HEXUS have an article coming that evaluates the latest Intel Xeon DP platform, codenamed Lindenhurst. As you'll likely know, (current) Xeon is Intel's workstation and server processor based on many of the same technologies that define Pentium 4 in the desktop space. Lindenhurst (at its most basic definition) is the combination of the new Paxville Xeon processor in DP (dual processor) form (there's a multi processor version hosted by Truland), along with Intel E7520 core logic.

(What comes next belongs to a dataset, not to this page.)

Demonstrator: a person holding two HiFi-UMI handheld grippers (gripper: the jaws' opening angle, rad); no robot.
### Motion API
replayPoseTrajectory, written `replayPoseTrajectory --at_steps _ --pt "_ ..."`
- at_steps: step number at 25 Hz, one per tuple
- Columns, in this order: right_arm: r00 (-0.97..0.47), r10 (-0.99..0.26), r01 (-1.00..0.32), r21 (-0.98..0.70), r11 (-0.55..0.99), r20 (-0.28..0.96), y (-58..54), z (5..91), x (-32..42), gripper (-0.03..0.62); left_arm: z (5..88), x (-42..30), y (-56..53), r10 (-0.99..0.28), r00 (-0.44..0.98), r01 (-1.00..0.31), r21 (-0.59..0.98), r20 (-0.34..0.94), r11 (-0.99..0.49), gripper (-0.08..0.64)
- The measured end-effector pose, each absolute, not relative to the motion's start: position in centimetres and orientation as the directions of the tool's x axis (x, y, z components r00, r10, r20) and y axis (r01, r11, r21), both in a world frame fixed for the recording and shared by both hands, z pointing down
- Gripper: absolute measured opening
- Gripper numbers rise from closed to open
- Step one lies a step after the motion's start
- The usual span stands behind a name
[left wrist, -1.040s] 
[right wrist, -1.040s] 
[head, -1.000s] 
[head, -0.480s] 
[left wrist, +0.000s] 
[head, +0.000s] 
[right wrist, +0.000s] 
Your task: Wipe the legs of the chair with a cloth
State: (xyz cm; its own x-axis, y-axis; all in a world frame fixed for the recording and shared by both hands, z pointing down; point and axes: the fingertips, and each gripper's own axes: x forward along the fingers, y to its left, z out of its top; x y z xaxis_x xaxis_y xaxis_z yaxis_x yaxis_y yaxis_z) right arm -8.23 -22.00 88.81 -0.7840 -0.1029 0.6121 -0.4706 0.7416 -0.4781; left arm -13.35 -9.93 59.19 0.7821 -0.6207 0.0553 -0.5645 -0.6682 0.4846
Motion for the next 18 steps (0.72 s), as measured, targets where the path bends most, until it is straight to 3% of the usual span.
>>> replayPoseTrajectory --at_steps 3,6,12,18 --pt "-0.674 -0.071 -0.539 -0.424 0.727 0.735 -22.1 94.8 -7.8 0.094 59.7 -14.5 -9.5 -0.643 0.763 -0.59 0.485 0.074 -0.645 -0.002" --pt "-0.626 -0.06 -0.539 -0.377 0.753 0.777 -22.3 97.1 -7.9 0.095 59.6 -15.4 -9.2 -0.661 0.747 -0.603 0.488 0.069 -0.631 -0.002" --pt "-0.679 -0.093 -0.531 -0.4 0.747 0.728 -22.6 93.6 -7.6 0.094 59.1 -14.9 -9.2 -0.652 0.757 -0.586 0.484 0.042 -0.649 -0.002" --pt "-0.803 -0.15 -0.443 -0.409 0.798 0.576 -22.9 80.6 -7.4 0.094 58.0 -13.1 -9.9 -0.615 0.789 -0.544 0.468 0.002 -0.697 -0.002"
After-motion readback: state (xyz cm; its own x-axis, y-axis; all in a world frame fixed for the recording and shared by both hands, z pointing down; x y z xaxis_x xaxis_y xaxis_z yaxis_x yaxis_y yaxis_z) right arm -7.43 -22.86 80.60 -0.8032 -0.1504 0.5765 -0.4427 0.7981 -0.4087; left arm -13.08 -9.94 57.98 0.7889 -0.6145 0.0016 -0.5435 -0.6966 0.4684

The Paxville generation of Xeon is dual-core and uses the latest generation of Netburst microarchitecture, making the DP version ostensibly a clone of the Pentium D 820, but with the ability to also turn on HyperThreading for both cores and with double the L2 cache. The DP version of Paxville, at $1080 in volume, is only available in 2.8GHz form for the time being, MP variant available at up to 3GHz. It supports everything the dual-core Pentium D does, including SSE3 instructions and rides the same 200MHz system bus (800MHz effective).

E7250 provides a single dual-channel DDR2-400 memory controller, and a shared bus for the CPUs to get to that memory controller from. Other stuff like PCI Express, support for the Xeon CPU's execute disable bit and support for PCI-X via a mandatory 6700PXH segment bridge (2 PCI-X segments) mean that superficially its a forward thinking, modern workstation and server platform.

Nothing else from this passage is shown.